The Last Country/ The Great Personal Journey

Lynn Cruz

HAVANA TIMES – “El ultimo pais” (The last country) is the latest movie from filmmaker Gretel Marin, who graduated from the Department of Audiovisual Communications (FAMCA). It was shown last Thursday at the Studio ST, located on E Street between 21st and 23rd streets, in the Vedado neighborhood.

An alternative space which initially makes up for art school graduates’ demand to take the reins of their professional careers now and in the future in Cuba as they lack other spaces to do so.

 “What seemed to be a trip back to my country at a time of change, ends up being an inner journey, between contradictions and doubts about my identity as a Cuban,” Marin writes in her synopsis.
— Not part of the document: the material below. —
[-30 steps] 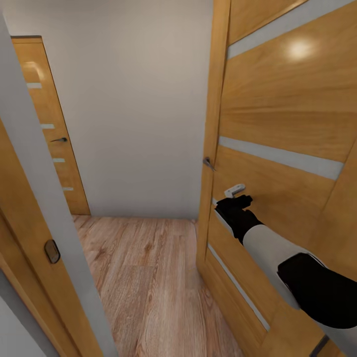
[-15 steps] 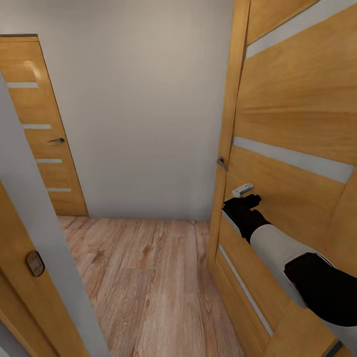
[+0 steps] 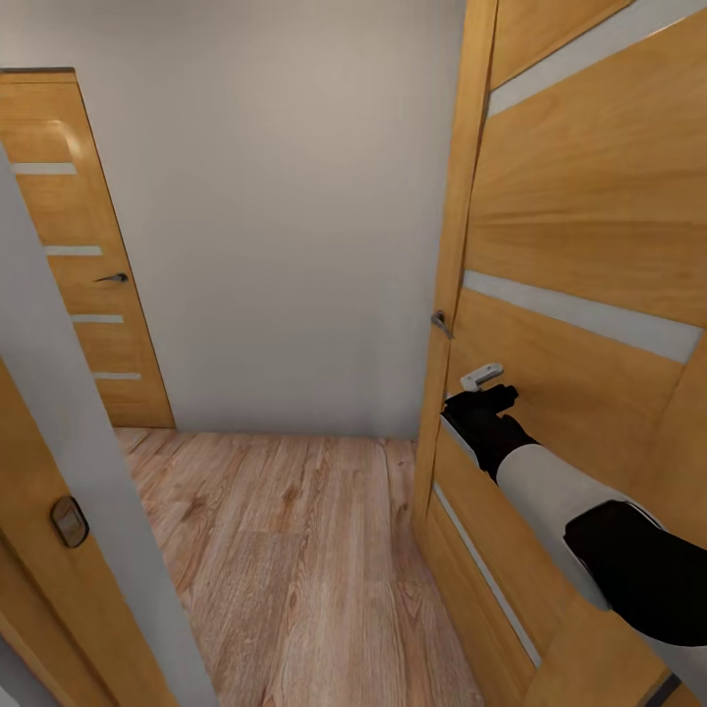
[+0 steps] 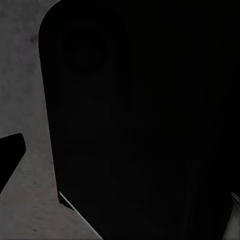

This self-reference movie really does try to get to the heart of the matter and asks many questions along the way that don’t always have an answer.

What is Homeland? What does it mean to be Cuban? Who were her grandparents? Who were her parents? It might sound naive that a woman who is on her way to maturity needs to travel abroad in order to ask all of these questions, at least to someone who hasn’t lived the post-revolution or post-Communist fiasco in Cuba.

These emotions were in fact dormant, as Marin rightly expresses in her documentary. Born in the ‘90s, amidst ruin and marked by the transition after the USSR collapsed, her generation has no other hope but to emigrate.

Once they leave that bubble and enter the real world, Marin discovers that she is someone and that she wasn’t the only person to think the way she does, it is just an aftershock of something that happened elsewhere. So Cuba isn’t the last country in her eyes, rather it’s her personal ideal of Cuba. The Homeland as a mental state, as an anachronism.

She takes the moment that US-Cuban relations thawed as a starting point for her movie and it all seemed to be an explosion of freedom and prosperity when she sees it from the outside.

However, social processes are slower. You can’t deny what the people have been told over and over again over the past 60 years. It’s no longer the time for a revolution. Utopias have vanished into thin air. So what do we turn to?

This documentary examines history through the eyes of three generations: her own, that of her parents and the one and her grandparents. Full of truths and contradictions, Marin thought that she would return home to live, but without knowing it, she is losing touch. 

Her survival options differ greatly from what she hoped. Between tears and overwhelming loneliness, she realizes that she won’t be able to stay.

An intimate movie that converses with reality from its own spaces of social interaction: school, the street, the city.

Its nostalgia reminds you of movies like Good Bye Lenin, where the lead character says: “It’s so sad when everything changes, when we don’t really want them to.” For her part, Marin says: “I’m still an idealist.”

This is how the director bids farewell to a time that only remains in the memories of her predecessors and, more than being sentimental, launches a generational cry about the need to actively participate in Cuban society today.

The movie made its debut at the Amsterdam World Cinema Festival and has been selected at film festivals in Malaga and Rio de Janeiro. It’s an independent movie that deserves to be shown in Cuban movie theaters.